Thursday, November 24, 2011

11/22/63 by Stephen King


You will NOT be disappointed by King's newest novel, 11/22/63.

Jake Epping is a deeply developed and realistic character. The story jumps off the pages. Each character, street and storyline is "alive".

This story centers around the Epping's travels into the past in an attempt to prevent he assassination of JFK. As Epping travels into the past, he changes the lives of others, each leaving a rippling affect....

King's time travel rules are handled in a believable manner. You will feel as though you are along for the ride. Putting down this book will be impossible, you will itch and ache in anticipation of what will happen next! There are no slow moments.

There is absolutely no way to predict the outcome of this book! It is a fantastic read. King throws in a few characters from previous books in a seamless and brilliant manner.

King is a master storyteller and this is perhaps his best non-horror book yet! Buy .. Borrow it, Check it out... GET it NOw.

Grade: A+


Overview: [B&N]
ON NOVEMBER 22, 1963, THREE SHOTSRANG OUT IN DALLAS, PRESIDENTKENNEDY DIED, AND THE WORLD CHANGED.WHAT IF YOU COULD CHANGE IT BACK?
In this brilliantly conceived tour de force, Stephen King—who has absorbed the social, political, and popular culture of his generation more imaginatively and thoroughly than any other writer—takes readers on an incredible journey into the past and the possibility of altering it.

It begins with Jake Epping, a thirty-five-year-old English teacher in Lisbon Falls, Maine, who makes extra money teaching GED classes. He asks his students to write about an event that changed their lives, and one essay blows him away—a gruesome, harrowing story about the night more than fifty years ago when Harry Dunning’s father came home and killed his mother, his sister, and his brother with a sledgehammer. Reading the essay is a watershed moment for Jake, his life—like Harry’s, like America’s in 1963—turning on a dime. Not much later his friend Al, who owns the local diner, divulges a secret: his storeroom is a portal to the past, a particular day in 1958. And Al enlists Jake to take over the mission that has become his obsession—to prevent the Kennedy assassination.

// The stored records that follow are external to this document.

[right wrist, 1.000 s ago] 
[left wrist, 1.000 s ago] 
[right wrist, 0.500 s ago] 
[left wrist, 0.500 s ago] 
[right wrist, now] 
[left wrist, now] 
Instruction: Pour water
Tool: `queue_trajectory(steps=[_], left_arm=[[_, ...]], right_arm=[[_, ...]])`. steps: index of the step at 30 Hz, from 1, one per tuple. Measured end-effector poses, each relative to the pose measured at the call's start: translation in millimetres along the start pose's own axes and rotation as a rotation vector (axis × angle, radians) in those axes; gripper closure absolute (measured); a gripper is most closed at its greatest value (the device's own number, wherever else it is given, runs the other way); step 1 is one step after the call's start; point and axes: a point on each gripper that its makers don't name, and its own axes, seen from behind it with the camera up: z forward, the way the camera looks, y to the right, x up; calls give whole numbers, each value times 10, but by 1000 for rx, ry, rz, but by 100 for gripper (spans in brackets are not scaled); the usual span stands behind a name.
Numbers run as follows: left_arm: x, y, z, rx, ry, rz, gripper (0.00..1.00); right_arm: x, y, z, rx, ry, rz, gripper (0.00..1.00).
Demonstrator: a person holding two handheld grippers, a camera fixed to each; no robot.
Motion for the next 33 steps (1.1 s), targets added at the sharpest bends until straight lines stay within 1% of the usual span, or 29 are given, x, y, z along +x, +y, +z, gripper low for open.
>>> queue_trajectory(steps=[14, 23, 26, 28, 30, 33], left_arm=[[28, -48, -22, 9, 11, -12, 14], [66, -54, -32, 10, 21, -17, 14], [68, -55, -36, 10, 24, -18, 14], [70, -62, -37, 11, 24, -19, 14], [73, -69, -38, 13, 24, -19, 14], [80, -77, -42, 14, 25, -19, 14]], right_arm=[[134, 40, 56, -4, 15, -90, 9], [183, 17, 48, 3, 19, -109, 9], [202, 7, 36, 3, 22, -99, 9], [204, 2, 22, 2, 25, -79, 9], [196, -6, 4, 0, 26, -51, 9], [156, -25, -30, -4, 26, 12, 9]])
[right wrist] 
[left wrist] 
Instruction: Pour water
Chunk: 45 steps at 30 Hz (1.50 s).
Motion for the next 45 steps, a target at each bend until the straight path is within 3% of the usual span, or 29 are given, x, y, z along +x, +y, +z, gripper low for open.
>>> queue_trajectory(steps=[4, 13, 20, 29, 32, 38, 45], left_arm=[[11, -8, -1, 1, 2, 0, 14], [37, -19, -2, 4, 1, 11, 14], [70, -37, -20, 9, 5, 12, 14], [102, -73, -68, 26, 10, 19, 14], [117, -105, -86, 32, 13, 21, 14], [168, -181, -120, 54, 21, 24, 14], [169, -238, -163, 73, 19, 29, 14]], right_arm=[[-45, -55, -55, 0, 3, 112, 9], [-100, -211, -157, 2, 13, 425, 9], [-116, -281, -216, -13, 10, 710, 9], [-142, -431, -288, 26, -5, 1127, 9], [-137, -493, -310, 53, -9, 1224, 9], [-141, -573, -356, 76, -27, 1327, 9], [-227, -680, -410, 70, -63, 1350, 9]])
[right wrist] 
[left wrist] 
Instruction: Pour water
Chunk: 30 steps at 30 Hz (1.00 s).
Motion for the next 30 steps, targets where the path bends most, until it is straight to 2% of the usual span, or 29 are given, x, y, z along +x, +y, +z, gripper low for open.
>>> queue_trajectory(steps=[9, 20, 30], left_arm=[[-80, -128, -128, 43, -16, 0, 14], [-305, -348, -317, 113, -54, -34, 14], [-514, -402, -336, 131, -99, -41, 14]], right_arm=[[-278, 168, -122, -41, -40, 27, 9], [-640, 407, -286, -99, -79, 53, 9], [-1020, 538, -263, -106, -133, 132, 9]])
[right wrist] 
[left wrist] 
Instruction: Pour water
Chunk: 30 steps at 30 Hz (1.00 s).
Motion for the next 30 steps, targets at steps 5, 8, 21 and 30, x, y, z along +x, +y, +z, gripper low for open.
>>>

So begins Jake’s new life as George Amberson, in a different world of Ike and JFK and Elvis, of big American cars and sock hops and cigarette smoke everywhere. From the dank little city of Derry, Maine (where there’s Dunning business to conduct), to the warmhearted small town of Jodie, Texas, where Jake falls dangerously in love, every turn is leading eventually, of course, to a troubled loner named Lee Harvey Oswald and to Dallas, where the past becomes heart-stoppingly suspenseful, and where history might not be history anymore. Time-travel has never been so believable. Or so terrifying.